## Exercise goal
Every line of the data that includes "yellow" should be copied out.
---- Records provided
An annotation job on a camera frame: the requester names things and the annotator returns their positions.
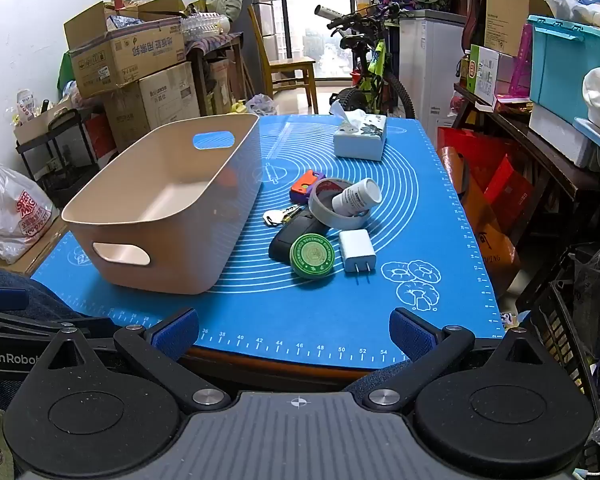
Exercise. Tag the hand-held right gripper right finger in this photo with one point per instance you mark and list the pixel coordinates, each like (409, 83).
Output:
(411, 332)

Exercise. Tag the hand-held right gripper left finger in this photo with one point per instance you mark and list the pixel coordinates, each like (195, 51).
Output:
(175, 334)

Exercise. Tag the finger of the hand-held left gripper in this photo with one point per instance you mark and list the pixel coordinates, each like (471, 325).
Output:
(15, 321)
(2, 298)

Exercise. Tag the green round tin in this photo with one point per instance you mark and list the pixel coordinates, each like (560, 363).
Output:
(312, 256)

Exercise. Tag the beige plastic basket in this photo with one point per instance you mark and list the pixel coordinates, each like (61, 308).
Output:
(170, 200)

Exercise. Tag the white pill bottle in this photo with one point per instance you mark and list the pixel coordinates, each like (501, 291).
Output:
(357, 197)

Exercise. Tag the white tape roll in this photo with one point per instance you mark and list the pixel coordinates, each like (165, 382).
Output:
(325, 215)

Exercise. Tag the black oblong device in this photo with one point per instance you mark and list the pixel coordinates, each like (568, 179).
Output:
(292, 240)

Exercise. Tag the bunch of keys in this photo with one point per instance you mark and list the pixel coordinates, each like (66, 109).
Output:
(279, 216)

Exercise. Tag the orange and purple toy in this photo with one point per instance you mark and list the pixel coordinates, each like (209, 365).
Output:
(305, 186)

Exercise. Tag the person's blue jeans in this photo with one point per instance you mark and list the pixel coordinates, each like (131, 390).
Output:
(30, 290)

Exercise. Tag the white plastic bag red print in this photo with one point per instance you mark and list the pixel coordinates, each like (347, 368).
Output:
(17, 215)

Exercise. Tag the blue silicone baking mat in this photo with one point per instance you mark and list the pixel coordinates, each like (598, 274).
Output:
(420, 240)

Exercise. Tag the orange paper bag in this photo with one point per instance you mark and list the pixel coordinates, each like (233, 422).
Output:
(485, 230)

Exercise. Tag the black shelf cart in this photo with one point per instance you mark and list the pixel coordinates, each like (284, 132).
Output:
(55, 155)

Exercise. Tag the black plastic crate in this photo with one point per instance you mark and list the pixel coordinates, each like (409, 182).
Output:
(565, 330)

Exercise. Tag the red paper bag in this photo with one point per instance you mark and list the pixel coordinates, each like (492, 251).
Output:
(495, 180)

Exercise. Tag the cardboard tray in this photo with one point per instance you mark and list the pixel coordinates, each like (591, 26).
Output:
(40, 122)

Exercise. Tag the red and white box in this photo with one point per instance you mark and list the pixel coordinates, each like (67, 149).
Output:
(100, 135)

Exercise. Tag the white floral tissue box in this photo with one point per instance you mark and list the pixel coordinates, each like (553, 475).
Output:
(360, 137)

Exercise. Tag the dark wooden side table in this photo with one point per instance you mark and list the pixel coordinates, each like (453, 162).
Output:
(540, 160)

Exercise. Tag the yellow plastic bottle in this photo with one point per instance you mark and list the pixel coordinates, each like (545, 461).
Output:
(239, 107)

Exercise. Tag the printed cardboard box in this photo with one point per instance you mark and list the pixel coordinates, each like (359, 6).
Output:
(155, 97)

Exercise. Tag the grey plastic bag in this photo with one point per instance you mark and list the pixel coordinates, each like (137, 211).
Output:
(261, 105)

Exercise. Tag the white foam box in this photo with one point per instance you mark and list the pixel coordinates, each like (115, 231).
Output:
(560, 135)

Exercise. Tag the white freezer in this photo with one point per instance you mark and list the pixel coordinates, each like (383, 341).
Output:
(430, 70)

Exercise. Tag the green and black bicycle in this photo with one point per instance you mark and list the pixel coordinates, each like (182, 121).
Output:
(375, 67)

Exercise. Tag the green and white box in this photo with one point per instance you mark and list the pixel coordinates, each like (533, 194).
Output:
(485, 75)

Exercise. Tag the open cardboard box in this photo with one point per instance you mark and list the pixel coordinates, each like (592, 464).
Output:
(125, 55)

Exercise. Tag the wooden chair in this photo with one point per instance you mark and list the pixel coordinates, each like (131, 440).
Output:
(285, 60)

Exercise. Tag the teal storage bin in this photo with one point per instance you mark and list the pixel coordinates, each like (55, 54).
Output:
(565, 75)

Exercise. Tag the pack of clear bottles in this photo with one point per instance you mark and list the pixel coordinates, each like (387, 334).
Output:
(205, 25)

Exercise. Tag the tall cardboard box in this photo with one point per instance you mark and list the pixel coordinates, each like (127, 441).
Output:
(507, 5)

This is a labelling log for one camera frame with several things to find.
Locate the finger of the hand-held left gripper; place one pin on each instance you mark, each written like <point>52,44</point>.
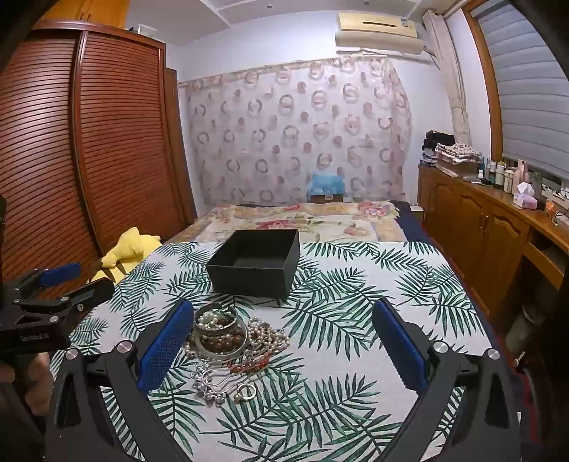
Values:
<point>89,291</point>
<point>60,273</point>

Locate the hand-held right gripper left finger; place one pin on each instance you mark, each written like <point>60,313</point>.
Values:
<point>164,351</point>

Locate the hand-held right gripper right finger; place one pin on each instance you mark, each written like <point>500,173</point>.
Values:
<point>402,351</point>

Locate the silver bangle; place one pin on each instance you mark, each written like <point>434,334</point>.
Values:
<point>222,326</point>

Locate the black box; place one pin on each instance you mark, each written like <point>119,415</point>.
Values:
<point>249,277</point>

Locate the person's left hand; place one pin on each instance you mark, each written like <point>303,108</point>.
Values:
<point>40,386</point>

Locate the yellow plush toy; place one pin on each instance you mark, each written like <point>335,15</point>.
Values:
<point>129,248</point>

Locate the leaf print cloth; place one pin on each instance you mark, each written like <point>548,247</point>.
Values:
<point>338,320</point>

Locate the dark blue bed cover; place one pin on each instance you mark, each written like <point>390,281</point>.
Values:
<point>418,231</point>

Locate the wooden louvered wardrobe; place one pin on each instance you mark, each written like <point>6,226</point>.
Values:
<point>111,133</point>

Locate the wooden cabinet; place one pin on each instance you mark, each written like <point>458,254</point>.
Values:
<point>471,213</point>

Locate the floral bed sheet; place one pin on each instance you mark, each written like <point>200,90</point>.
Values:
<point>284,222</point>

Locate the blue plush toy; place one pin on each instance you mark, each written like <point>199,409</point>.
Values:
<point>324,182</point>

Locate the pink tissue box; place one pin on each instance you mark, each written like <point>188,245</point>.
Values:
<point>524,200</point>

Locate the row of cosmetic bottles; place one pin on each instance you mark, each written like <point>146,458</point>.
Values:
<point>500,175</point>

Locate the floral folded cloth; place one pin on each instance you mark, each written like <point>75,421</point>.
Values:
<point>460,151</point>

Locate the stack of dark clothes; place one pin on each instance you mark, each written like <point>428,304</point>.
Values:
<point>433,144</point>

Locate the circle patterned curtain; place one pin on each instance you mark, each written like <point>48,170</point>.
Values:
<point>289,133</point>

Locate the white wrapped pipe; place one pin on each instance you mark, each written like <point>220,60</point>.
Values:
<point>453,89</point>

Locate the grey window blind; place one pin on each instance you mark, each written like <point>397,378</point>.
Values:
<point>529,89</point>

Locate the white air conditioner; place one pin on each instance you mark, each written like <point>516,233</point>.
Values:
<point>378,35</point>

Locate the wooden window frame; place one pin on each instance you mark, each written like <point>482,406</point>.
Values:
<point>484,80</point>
--------
## Answer to this problem
Exercise. Tag the yellow plastic bottle in this photo with one point per instance you mark and list the pixel coordinates, each like (545, 461).
Locate the yellow plush toy; place one pin on each instance you mark, each written like <point>335,15</point>.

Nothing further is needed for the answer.